In this paper, a useful reinterpretation of the city as a porous medium justifies the application of well-known models on fluid dynamics to develop a multi-model study of urban air pollution due to traffic flow in a large city. Thus, to simulate the traffic flow through the city we use a nonconservative macroscopic traffic model combining the continuity equation with the Darcy-Brinkman-Forchheimer equations. For the air flow, regarding the emission rate of CO$_2$ and its dispersion in the atmosphere, we combine a microscopic model -- based on regression techniques but depending on vehicles' velocity and acceleration -- with a classical convection-diffusion-reaction transport model. To solve numerically above PDEs models, the finite element method of Lagrange $\rm{P_1}$ type along with suitable time marching schemes (like the strong stability preserving scheme) were sufficient to obtain stable numerical solutions. Several computational tests were run on a realistic scenario inspired by the Metropolitan Area of Guadalajara (Mexico), showing not only the influence of the urban landscape (that is, the porosity) on traffic flow, air flow, and pollution transport, but also other interesting phenomena such as rarefaction traffic waves.

Figures (11)

• Figure 1: (a) The Metropolitan Area of Guadalajara and its rural surroundings, taken from Google-Earth (2024), and (b) the triangular mesh generated with the software Gmsh, showing the numbers for the different zones and the labels of the boundary segments.

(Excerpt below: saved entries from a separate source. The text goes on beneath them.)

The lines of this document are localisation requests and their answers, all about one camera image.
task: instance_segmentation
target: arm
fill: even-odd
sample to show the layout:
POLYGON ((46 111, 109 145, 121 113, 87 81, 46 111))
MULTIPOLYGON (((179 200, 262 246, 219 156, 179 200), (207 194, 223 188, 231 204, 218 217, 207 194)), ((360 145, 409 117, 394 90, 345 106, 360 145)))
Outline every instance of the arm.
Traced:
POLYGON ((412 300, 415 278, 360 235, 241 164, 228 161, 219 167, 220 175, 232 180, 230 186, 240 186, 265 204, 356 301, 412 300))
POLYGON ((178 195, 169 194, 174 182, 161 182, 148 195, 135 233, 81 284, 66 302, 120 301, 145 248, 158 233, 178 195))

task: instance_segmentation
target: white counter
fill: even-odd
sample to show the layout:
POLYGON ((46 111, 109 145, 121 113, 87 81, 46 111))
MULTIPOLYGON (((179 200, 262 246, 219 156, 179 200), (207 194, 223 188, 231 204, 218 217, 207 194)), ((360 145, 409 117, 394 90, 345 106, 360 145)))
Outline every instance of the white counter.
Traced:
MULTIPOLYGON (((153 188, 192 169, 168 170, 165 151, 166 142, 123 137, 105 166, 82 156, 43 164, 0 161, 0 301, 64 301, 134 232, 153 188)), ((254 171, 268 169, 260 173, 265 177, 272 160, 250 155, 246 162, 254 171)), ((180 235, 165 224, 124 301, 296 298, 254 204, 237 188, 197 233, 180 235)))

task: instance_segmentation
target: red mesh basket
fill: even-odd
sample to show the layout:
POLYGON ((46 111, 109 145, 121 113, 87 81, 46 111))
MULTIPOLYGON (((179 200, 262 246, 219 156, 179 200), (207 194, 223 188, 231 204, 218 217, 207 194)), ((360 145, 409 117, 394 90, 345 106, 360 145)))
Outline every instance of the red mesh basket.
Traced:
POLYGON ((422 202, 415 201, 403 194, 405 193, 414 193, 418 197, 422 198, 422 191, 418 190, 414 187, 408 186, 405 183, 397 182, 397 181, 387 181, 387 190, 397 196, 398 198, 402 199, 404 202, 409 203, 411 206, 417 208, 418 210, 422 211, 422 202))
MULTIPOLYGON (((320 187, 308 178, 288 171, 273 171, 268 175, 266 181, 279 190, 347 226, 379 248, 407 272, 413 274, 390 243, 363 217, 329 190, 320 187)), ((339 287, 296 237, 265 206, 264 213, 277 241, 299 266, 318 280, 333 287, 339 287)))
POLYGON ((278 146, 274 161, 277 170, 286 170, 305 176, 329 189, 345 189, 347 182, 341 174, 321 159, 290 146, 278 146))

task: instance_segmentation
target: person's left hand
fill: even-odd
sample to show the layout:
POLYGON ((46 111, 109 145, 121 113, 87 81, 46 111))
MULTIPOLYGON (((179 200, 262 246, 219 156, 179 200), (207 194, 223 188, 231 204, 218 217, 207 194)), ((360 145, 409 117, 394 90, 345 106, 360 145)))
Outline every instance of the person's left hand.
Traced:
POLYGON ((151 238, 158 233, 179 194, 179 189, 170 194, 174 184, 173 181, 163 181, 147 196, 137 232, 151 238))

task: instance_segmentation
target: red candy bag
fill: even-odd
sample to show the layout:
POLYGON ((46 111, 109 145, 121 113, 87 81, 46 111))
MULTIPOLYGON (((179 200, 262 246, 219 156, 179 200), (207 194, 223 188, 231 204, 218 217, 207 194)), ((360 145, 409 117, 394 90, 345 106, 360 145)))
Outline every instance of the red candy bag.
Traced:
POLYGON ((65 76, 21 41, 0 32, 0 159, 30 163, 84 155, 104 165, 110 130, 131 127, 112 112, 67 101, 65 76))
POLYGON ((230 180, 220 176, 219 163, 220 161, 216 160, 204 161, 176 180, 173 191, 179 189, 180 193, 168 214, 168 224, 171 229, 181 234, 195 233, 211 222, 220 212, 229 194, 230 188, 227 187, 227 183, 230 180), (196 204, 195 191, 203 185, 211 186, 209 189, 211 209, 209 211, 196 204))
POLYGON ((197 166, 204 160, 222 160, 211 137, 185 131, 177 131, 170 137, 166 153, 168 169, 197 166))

• Figure 2: Porosity distribution in the domain $\Omega$ for the two city configurations: (a) The dense buildings city, with a porosity value of 0.38 at the center and a value of 0.82 on the city limits. (b) The disperse city, showing a 0.68 porosity value at its center and similar values to the dense case on suburbia.
• Figure 3: (a) Initial condition for the vehicular density. (b) Absorption rate of the solid phase (off-street parking) for the dense city. (c) Distribution of the eikonal potential $\varphi$ on the dense city. (d) Desired traffic speed at initial time $t=0$.
• Figure 4: Vehicular density $\rho$$[\rm{veh/km^2}]$ for the dense city (left column) and the disperse city (right column) at times 0.5, 1.0, 1.5 h (from top to bottom).
• Figure 5: Traffic local velocity $\mathbf{u}$$[\rm{km/h}]$ for the dense city (left column) and the disperse city (right column) at times 0.5, 1.0, 1.5 h (from top to bottom).